═════ Material for this exercise

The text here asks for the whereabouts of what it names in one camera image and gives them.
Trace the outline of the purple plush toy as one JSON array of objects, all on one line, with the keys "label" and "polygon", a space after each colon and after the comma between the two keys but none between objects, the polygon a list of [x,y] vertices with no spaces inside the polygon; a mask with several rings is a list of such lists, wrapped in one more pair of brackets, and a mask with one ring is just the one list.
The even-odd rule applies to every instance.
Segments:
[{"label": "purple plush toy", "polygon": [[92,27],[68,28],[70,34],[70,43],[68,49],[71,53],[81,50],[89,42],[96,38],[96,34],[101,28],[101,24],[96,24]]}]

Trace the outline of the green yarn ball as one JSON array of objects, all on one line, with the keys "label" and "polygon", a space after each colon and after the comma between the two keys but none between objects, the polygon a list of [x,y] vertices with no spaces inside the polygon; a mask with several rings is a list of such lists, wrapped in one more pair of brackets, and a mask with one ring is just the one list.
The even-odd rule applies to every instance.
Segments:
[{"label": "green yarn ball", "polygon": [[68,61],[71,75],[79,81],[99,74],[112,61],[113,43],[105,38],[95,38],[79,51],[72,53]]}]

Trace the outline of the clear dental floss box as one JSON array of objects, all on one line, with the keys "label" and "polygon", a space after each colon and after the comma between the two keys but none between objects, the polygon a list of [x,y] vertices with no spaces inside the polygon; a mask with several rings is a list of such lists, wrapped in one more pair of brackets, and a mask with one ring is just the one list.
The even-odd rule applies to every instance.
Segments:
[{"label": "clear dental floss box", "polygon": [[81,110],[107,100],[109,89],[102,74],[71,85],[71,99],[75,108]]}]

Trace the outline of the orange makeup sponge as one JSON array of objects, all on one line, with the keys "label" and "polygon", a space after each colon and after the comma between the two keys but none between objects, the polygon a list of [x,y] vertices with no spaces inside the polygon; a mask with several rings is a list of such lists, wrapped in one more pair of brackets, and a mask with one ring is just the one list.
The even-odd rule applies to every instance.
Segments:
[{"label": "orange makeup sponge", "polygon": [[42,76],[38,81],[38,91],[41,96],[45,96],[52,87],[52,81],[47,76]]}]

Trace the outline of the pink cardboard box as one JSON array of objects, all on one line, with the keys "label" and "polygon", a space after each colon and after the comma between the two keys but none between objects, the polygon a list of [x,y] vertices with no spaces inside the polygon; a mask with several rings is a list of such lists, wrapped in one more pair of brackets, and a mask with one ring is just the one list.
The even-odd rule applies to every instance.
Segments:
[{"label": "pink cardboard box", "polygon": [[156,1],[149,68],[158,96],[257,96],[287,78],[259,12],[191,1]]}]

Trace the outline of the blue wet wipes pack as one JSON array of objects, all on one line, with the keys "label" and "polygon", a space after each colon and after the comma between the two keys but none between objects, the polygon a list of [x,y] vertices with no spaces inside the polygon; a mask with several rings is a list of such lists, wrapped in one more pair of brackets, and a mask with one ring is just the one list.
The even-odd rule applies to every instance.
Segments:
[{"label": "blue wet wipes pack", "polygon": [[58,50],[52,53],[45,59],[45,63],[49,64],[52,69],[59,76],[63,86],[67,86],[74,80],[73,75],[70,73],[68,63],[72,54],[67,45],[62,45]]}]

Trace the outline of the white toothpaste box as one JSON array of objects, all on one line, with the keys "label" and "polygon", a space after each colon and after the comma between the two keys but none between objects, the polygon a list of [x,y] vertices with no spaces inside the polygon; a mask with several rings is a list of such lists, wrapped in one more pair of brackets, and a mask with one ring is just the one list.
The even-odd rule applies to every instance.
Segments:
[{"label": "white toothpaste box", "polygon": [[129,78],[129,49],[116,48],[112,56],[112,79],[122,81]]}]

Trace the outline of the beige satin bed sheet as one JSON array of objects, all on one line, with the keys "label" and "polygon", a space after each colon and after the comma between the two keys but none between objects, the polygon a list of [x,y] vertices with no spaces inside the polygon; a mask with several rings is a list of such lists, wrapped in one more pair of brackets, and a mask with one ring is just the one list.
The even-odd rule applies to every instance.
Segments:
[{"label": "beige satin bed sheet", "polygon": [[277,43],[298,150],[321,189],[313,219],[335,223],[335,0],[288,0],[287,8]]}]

══════════

▸ What is required
Produce a word-for-word restatement of all the records.

▸ Answer space
The text here asks for the whereabouts of what it names in one camera image and gives them.
Trace the outline of the purple plush toy as one JSON array of objects, all on one line, with the keys "label" and "polygon", a space after each colon and after the comma between the two keys but none between objects, the polygon a list of [x,y] vertices with no spaces inside the polygon; a mask with several rings is a list of such lists, wrapped in one more pair of brackets, and a mask with one ring is just the one list.
The even-odd rule applies to every instance.
Segments:
[{"label": "purple plush toy", "polygon": [[92,27],[68,28],[70,34],[70,43],[68,49],[71,53],[81,50],[89,42],[96,38],[96,34],[101,28],[101,24],[96,24]]}]

Trace the outline of the green yarn ball as one JSON array of objects, all on one line, with the keys "label" and "polygon", a space after each colon and after the comma between the two keys but none between objects, the polygon a list of [x,y] vertices with no spaces inside the polygon; a mask with several rings is a list of such lists, wrapped in one more pair of brackets, and a mask with one ring is just the one list.
The even-odd rule applies to every instance.
Segments:
[{"label": "green yarn ball", "polygon": [[68,61],[71,75],[79,81],[99,74],[112,61],[113,43],[105,38],[95,38],[79,51],[72,53]]}]

Trace the outline of the clear dental floss box as one JSON array of objects, all on one line, with the keys "label" and "polygon", a space after each colon and after the comma between the two keys but none between objects, the polygon a list of [x,y] vertices with no spaces inside the polygon; a mask with several rings is a list of such lists, wrapped in one more pair of brackets, and a mask with one ring is just the one list.
The even-odd rule applies to every instance.
Segments:
[{"label": "clear dental floss box", "polygon": [[81,110],[107,100],[109,89],[102,74],[71,85],[71,99],[75,108]]}]

Trace the outline of the orange makeup sponge as one JSON array of objects, all on one line, with the keys "label" and "polygon", a space after each colon and after the comma between the two keys but none between objects, the polygon a list of [x,y] vertices with no spaces inside the polygon; a mask with several rings is a list of such lists, wrapped in one more pair of brackets, and a mask with one ring is just the one list.
The even-odd rule applies to every instance.
Segments:
[{"label": "orange makeup sponge", "polygon": [[42,76],[38,81],[38,91],[41,96],[45,96],[52,87],[52,81],[47,76]]}]

Trace the outline of the pink cardboard box as one JSON array of objects, all on one line, with the keys "label" and "polygon", a space after each colon and after the comma between the two keys but none between objects, the polygon a list of [x,y] vertices with no spaces inside the polygon; a mask with several rings is a list of such lists, wrapped in one more pair of brackets, and a mask with one ring is just the one list.
The even-odd rule applies to every instance.
Segments:
[{"label": "pink cardboard box", "polygon": [[156,1],[149,68],[158,96],[257,96],[287,78],[259,12],[191,1]]}]

Trace the outline of the blue wet wipes pack as one JSON array of objects, all on one line, with the keys "label" and "polygon", a space after each colon and after the comma between the two keys but none between objects, the polygon a list of [x,y] vertices with no spaces inside the polygon; a mask with several rings is a list of such lists, wrapped in one more pair of brackets, and a mask with one ring is just the one list.
The even-odd rule applies to every instance.
Segments:
[{"label": "blue wet wipes pack", "polygon": [[58,50],[52,53],[45,59],[45,63],[49,64],[52,69],[59,76],[63,86],[67,86],[74,80],[73,75],[70,73],[68,63],[72,54],[67,45],[62,45]]}]

Trace the outline of the white toothpaste box as one JSON array of objects, all on one line, with the keys "label" and "polygon", a space after each colon and after the comma between the two keys but none between objects, the polygon a list of [x,y] vertices with no spaces inside the polygon; a mask with several rings is a list of such lists, wrapped in one more pair of brackets, and a mask with one ring is just the one list.
The even-odd rule applies to every instance.
Segments:
[{"label": "white toothpaste box", "polygon": [[129,78],[129,49],[116,48],[112,56],[112,79],[122,81]]}]

Trace the outline of the beige satin bed sheet as one JSON array of objects, all on one line, with the keys "label" and "polygon", a space after each colon and after the comma between the two keys but none between objects, the polygon a list of [x,y] vertices with no spaces inside the polygon; a mask with several rings is a list of such lists, wrapped in one more pair of brackets, and a mask with one ring is just the one list.
The even-odd rule applies to every instance.
Segments:
[{"label": "beige satin bed sheet", "polygon": [[277,43],[298,150],[321,189],[313,219],[335,223],[335,0],[288,0],[287,8]]}]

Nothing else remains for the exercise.